UFPA/HUJBB - Hospital Universitário João de Barros Barreto - Belém (PA) — Prova 2025
Mulher, 46 anos, com disfagia de início insidioso, inicialmente para sólidos, depois pastosos, fez exame radiológico contrastado de esôfago que mostrou dilatação esofágica sugestiva de megaesôfago. Classifique radiologicamente esta patologia segundo o grau de dilatação para o megaesôfago grau III.
Megaesôfago grau III = dilatação esofágica entre 7 e 10 cm no esofagograma contrastado.
A classificação radiológica do megaesôfago, como a de Rezende, é fundamental para guiar a conduta terapêutica. O grau de dilatação reflete a cronicidade e gravidade da acalasia, influenciando a escolha entre tratamentos endoscópicos, cirúrgicos ou clínicos.

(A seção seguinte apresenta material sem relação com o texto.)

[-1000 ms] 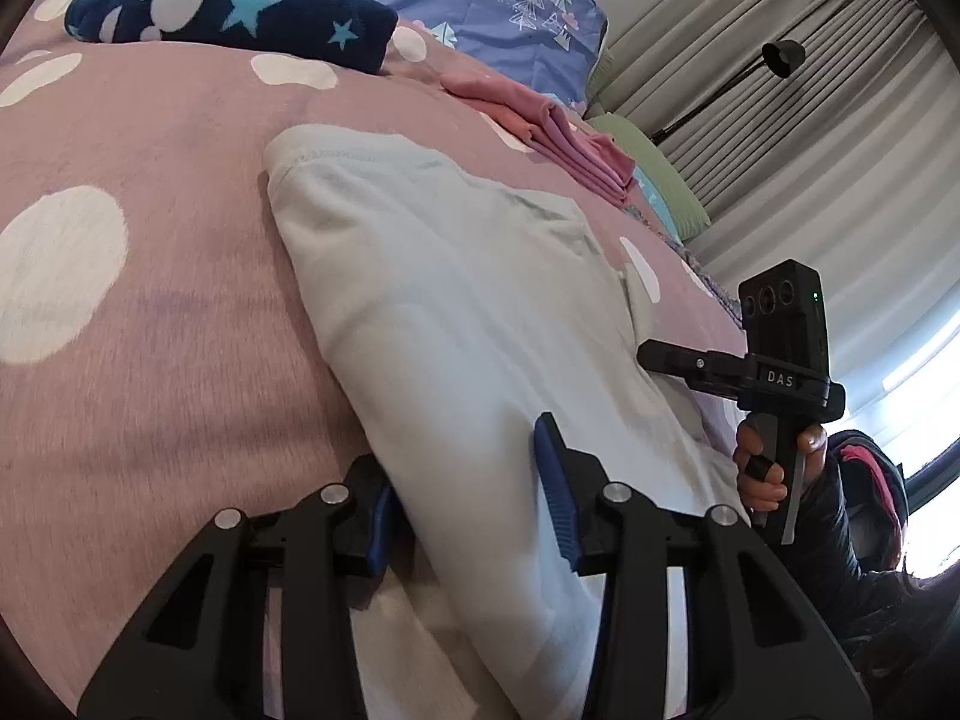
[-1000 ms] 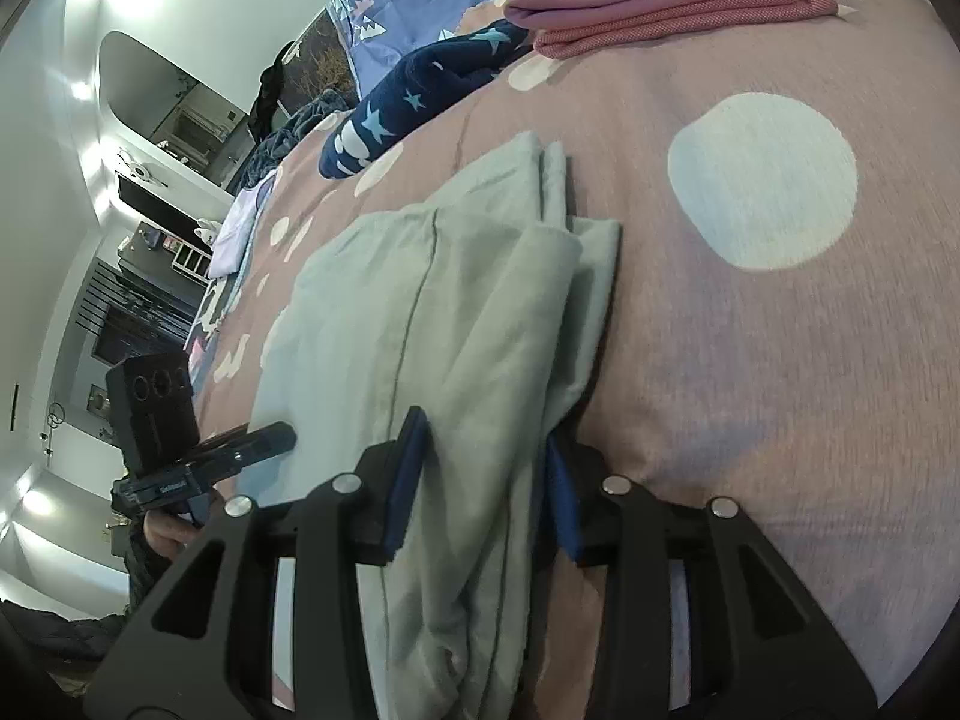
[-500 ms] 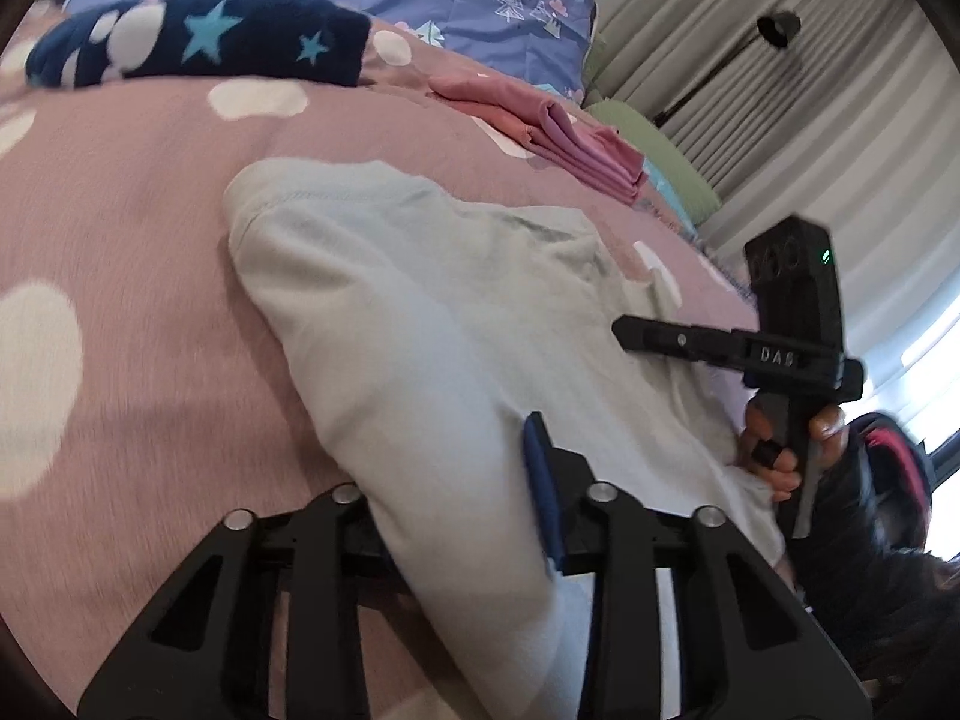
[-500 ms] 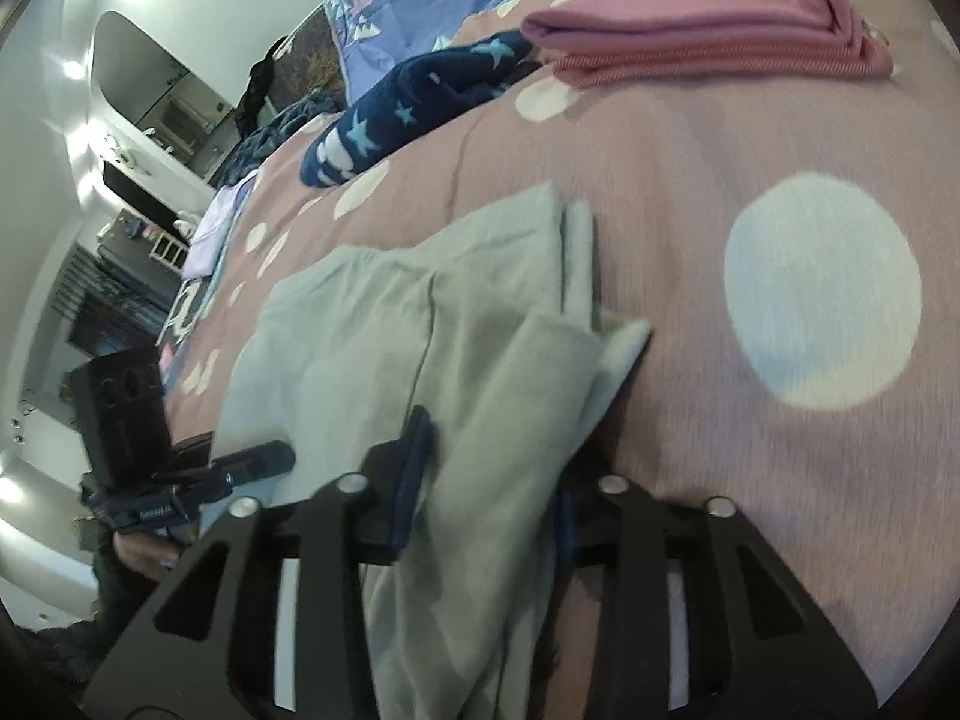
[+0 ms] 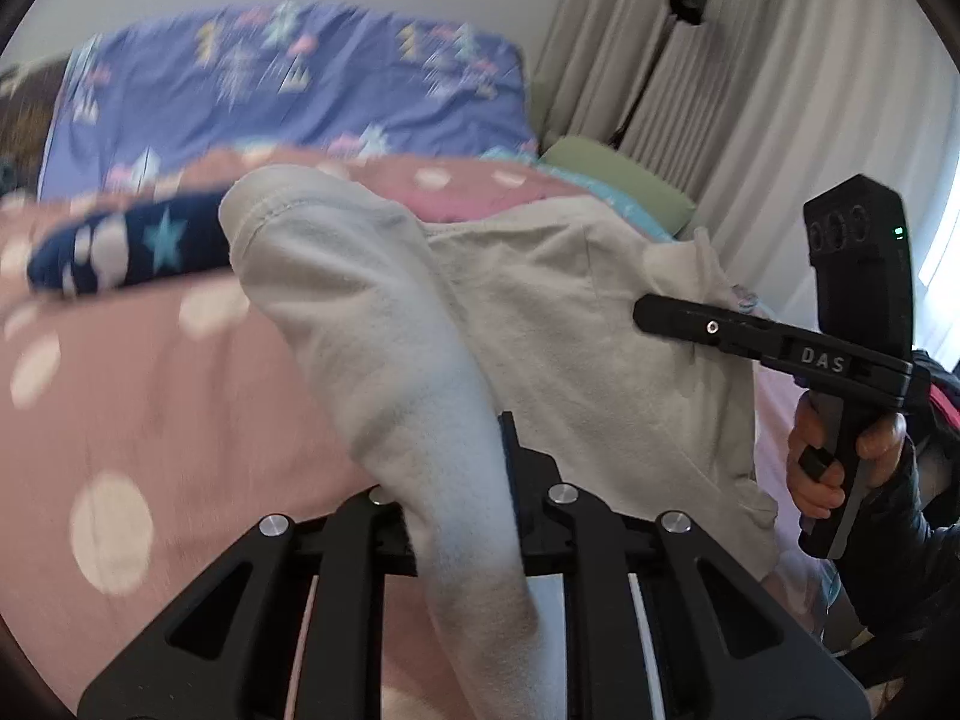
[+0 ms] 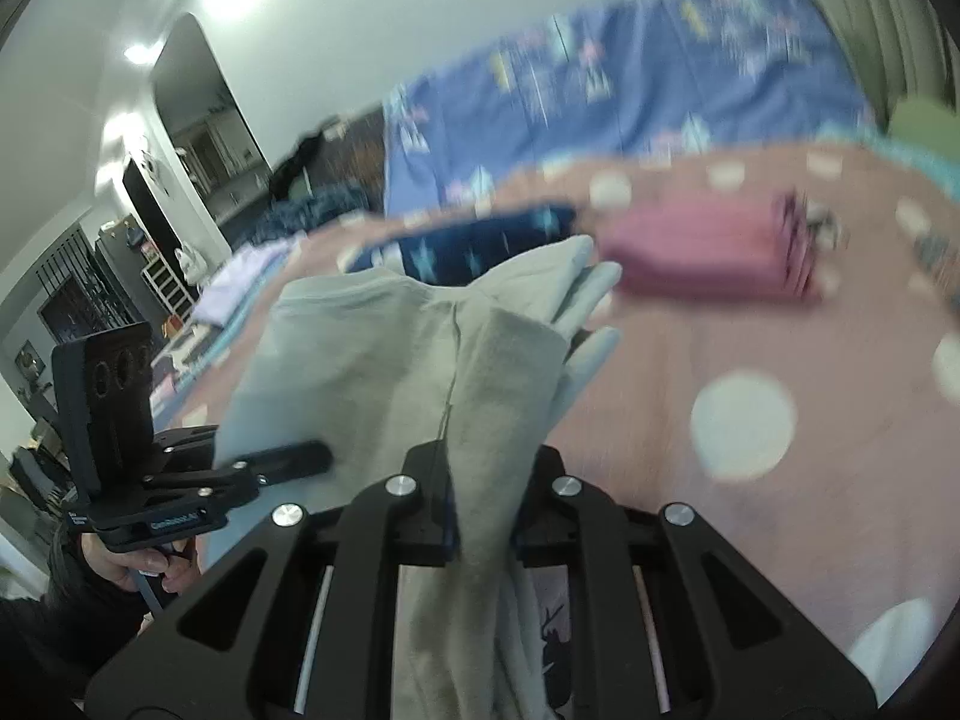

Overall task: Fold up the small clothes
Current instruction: 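Lift the grey T-shirt with the left tool and carry it onto the pink cloth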

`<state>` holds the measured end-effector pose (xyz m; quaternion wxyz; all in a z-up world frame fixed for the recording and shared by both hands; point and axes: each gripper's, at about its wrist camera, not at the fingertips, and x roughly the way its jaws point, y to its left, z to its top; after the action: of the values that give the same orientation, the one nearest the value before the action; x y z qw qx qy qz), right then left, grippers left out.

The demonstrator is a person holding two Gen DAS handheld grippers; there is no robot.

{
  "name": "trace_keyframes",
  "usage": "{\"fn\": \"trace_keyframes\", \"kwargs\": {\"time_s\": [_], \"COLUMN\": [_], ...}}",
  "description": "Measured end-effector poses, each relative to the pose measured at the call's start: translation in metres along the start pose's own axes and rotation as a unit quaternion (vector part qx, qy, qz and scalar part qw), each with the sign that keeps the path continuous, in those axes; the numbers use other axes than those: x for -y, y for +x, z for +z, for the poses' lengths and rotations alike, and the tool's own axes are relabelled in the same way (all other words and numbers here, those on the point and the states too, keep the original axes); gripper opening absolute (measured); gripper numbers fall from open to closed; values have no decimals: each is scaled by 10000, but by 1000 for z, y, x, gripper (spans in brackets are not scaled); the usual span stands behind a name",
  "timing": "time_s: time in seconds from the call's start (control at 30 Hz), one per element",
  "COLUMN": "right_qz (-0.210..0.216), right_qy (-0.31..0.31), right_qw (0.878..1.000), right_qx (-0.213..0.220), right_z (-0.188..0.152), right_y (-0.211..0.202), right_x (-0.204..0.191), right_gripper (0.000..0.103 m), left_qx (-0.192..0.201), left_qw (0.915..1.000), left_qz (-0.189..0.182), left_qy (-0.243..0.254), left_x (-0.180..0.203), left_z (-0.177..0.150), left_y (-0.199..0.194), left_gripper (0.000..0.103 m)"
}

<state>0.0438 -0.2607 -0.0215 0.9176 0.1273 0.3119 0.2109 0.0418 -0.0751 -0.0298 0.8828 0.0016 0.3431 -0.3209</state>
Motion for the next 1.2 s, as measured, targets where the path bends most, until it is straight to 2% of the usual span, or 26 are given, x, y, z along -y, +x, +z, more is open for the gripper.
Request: {"fn": "trace_keyframes", "kwargs": {"time_s": [0.13,0.27,0.43,0.57,0.73,0.87,1.07,1.2], "right_qz": [-159,-599,-800,-880,-963,-868,-571,-636], "right_qy": [-346,-841,-634,-395,-225,51,431,727], "right_qw": [9981,9900,9854,9838,9843,9879,9924,9925], "right_qx": [480,966,1362,1509,1459,1288,997,751], "right_z": [30,92,163,205,235,246,241,232], "right_y": [-39,-72,-92,-88,-46,-2,83,142], "right_x": [-10,-14,10,39,74,105,139,175], "right_gripper": [13,13,13,13,13,13,13,13], "left_qx": [316,708,1099,1153,948,705,231,-75], "left_qw": [9987,9952,9917,9908,9901,9883,9835,9817], "left_qz": [55,175,265,419,704,989,1483,1584], "left_qy": [400,658,617,572,760,925,1010,1051], "left_x": [32,61,77,78,70,46,-7,-31], "left_z": [45,115,199,240,266,275,279,278], "left_y": [-9,-9,1,26,67,101,163,220], "left_gripper": [16,15,16,16,15,15,15,15]}}
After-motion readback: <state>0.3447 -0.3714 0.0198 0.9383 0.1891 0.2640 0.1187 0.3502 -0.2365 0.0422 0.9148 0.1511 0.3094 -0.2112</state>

O megaesôfago é uma condição caracterizada pela dilatação do esôfago, sendo a acalasia a causa mais comum, decorrente da degeneração dos neurônios do plexo mioentérico de Auerbach, resultando em aperistalse esofágica e falha no relaxamento do esfíncter esofágico inferior (EEI). A doença de Chagas é uma etiologia importante no Brasil, mas a acalasia idiopática é mais prevalente globalmente. A disfagia progressiva, inicialmente para sólidos e depois para líquidos, é o sintoma cardinal, impactando significativamente a qualidade de vida dos pacientes. O diagnóstico do megaesôfago envolve exames como o esofagograma contrastado, que revela a dilatação esofágica e o clássico "sinal do bico de pássaro" no EEI. A classificação radiológica, como a de Rezende, categoriza a doença em graus (I a IV) com base no diâmetro esofágico, sendo o Grau III caracterizado por dilatação entre 7 e 10 cm. A manometria esofágica de alta resolução é o padrão-ouro para confirmar a acalasia, avaliando a motilidade esofágica e a função do EEI. O tratamento do megaesôfago visa aliviar a disfagia e prevenir complicações. As opções variam desde abordagens clínicas (nitratos, bloqueadores de canal de cálcio), endoscópicas (dilatação pneumática, injeção de toxina botulínica, POEM - miotomia endoscópica peroral) até cirúrgicas (cardiomiotomia de Heller com fundoplicatura). A escolha depende do grau de dilatação, idade do paciente, comorbidades e experiência do centro, sendo a cirurgia geralmente reservada para casos mais avançados ou refratários.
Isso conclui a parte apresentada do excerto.